- Born: 9 February 1932 Melbourne, Australia
- Died: 12 June 2006 (aged 74) Melbourne
- Occupation(s): Impresario, festival director
- Awards: Helpmann Award, Ken Myer Medallion for the Performing Arts

= Clifford Hocking =

Australian impresario & festival director

Clifford Henry Hocking (9 February 1932 – 12 June 2006) was an Australian impresario and festival director.

==Biography==
He was born in Melbourne on 9 February 1932 to Olive and Fred Hocking, the fifth brother in his family and the youngest.

His first entrée into the arts world was as a messenger boy for ABC Radio in 1949. After travelling overseas he returned to Melbourne where he and a business partner opened Thomas' Records, which he managed until 1965.

After meeting a then-unknown Barry Humphries in 1962, he became Humphries' manager for three Australian tours between 1962 and 1969 ("A Nice Night's Entertainment", "Excuse I" and "Just a Show").

He also began to contract overseas artists to perform in Australia, such as Max Adrian, Ali Akbar Khan, Ravi Shankar, and others.

In 1965 David Vigo (1943–2016) joined his company, and the list of artists then extended to such names as American stars The Pointer Sisters, Blossom Dearie and Alvin Ailey; British performers Cleo Laine and John Dankworth, Donovan, Elvis Costello, Derek Jacobi, Pam Ayres, Lenny Henry and Rowan Atkinson; and European performers such as Victor Borge, Stephane Grapelli, Paco Pena and Alirio Diaz.
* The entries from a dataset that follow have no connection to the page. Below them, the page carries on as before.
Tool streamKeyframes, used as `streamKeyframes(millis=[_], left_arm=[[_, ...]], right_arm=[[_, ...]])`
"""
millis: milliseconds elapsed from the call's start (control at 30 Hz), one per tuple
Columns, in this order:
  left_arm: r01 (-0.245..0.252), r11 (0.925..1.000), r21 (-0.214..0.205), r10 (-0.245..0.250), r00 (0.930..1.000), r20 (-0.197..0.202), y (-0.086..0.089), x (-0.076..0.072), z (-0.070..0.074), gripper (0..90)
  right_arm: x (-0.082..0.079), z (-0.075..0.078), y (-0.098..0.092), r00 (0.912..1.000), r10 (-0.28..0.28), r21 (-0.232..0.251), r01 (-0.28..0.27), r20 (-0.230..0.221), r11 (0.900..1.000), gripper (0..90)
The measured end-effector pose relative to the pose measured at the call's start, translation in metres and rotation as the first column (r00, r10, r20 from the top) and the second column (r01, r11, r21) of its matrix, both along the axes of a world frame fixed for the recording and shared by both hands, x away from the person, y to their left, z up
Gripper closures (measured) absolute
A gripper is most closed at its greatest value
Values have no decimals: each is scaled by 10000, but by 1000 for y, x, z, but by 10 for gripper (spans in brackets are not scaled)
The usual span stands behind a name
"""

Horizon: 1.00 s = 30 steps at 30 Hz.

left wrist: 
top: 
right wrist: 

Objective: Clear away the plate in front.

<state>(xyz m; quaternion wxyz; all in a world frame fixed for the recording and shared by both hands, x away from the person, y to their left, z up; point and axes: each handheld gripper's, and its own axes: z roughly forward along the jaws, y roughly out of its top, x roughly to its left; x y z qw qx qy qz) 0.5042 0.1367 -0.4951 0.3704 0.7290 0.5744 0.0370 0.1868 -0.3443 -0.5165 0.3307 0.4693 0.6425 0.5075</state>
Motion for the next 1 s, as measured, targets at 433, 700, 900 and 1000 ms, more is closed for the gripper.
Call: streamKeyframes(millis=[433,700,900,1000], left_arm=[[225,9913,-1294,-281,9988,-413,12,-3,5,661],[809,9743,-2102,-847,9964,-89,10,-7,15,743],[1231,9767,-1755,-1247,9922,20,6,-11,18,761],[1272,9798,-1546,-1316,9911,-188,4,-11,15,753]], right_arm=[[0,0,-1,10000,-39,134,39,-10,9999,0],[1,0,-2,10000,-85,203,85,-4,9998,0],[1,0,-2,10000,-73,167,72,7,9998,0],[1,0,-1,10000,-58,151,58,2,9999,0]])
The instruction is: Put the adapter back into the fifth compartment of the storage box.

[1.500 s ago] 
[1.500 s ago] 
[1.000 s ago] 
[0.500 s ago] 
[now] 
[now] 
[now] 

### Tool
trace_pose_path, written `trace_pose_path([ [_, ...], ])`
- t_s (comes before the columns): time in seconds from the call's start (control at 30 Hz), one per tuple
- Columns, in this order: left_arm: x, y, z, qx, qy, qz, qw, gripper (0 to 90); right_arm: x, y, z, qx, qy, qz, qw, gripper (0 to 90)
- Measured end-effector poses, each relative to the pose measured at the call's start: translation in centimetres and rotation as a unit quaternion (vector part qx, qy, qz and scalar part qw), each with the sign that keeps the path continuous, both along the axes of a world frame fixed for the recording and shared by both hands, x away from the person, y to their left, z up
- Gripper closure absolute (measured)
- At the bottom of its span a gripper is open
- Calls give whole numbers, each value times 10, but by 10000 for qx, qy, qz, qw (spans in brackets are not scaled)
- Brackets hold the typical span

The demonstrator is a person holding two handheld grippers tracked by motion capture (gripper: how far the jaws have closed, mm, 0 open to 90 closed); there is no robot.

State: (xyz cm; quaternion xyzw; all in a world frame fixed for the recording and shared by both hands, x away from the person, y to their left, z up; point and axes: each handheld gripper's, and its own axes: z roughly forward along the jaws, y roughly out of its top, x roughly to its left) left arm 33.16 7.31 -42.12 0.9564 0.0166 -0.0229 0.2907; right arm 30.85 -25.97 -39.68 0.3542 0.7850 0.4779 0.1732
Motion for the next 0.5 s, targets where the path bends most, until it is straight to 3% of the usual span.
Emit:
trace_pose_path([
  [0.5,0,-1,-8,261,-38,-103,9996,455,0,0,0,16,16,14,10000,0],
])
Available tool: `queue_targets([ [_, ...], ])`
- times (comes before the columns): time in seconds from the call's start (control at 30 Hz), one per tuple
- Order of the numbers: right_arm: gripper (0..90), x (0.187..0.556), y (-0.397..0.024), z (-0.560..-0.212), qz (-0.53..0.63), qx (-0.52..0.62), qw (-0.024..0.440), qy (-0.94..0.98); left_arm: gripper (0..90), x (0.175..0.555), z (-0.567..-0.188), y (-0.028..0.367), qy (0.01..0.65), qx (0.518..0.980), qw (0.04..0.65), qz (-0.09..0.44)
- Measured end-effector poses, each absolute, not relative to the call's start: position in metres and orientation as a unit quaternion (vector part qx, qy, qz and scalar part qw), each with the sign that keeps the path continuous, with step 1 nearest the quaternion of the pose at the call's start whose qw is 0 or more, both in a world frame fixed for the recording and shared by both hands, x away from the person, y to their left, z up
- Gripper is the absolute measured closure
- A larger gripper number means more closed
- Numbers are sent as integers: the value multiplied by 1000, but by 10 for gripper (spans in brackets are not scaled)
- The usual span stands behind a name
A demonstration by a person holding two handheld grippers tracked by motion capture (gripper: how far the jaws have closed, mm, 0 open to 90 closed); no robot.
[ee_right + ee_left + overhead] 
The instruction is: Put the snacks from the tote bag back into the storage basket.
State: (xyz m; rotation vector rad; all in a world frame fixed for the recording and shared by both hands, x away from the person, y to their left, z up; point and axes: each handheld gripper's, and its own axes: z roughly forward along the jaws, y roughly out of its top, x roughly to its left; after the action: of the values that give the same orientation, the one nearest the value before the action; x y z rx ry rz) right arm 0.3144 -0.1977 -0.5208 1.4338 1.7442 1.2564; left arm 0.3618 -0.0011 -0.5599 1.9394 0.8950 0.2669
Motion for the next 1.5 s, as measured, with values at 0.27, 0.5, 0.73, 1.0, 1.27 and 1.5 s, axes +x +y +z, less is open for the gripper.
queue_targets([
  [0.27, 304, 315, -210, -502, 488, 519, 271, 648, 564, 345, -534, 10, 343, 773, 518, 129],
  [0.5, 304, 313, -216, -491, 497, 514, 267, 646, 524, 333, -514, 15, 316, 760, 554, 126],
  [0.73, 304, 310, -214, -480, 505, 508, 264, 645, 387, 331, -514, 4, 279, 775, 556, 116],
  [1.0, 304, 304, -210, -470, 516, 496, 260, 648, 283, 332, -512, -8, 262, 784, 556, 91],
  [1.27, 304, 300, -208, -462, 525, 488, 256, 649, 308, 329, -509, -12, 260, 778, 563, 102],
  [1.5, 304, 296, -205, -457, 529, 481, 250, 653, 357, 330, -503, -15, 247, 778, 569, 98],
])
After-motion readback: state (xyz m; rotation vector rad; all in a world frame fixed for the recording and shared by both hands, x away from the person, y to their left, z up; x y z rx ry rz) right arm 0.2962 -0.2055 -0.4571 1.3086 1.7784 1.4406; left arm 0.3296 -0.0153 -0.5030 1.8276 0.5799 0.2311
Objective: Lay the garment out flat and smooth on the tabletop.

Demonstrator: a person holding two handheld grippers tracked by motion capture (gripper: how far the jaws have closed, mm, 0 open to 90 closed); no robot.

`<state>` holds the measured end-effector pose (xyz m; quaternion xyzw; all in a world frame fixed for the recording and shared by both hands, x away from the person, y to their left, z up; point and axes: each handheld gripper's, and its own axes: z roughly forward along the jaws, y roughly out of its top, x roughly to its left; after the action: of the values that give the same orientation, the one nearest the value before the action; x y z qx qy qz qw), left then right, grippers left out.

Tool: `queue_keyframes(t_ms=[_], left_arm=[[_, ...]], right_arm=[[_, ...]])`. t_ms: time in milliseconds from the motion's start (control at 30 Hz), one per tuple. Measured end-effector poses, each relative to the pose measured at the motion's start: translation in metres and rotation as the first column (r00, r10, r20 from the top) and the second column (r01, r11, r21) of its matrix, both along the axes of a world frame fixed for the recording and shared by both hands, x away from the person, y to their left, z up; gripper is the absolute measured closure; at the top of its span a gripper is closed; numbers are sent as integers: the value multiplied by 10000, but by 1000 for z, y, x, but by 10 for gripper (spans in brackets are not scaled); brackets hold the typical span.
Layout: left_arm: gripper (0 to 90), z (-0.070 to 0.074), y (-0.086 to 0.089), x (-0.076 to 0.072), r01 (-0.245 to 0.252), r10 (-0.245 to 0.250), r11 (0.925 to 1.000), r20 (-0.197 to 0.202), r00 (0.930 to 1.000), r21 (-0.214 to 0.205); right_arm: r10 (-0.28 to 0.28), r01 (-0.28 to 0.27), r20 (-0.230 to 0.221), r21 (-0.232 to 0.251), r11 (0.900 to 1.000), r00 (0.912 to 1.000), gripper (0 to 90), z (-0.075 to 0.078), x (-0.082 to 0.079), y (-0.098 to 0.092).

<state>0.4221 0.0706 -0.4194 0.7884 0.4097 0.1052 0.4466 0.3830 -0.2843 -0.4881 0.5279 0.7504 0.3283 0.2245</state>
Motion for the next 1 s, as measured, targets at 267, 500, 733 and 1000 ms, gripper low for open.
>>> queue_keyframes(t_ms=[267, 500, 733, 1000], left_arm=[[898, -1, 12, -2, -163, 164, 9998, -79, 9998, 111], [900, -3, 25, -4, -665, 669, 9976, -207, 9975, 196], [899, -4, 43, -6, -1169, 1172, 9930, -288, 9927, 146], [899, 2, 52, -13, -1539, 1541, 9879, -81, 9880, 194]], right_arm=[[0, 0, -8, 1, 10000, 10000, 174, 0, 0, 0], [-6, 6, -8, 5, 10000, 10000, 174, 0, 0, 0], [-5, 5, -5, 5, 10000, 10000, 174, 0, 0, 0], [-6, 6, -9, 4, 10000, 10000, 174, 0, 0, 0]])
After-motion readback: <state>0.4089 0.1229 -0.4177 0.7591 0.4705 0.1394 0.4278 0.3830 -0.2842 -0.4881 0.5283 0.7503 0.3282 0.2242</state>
Local artists included Don Burrows, Slim Dusty, Slava Grigoryan, and Kate Ceberano.

He co-directed the 1988 Melbourne Summer Music Festival. He was artistic director for the 1990 Adelaide Festival and the 1997 Melbourne International Arts Festival.

Clifford Hocking died on 12 June 2006, aged 74, in a Melbourne hospital, survived by his two elder brothers. On 15 June, Senator Rod Kemp, the Minister for the Arts and Sport, paid tribute to Hocking in a speech to parliament. A celebration of his life was held in Hamer Hall, Melbourne, on 29 August.

==Honours and awards==
Hocking was appointed a Member of the Order of Australia (AM) in 1990, for service to the arts and entertainment.

In 1991 he was awarded the inaugural Ken Myer Medallion for the Performing Arts.

The Helpmann Awards is an awards show, celebrating live entertainment and performing arts in Australia, presented by industry group Live Performance Australia (LPA) since 2001. In 2001, Hocking received the JC Williamson Award, the LPA's highest honour, for their life's work in live performance.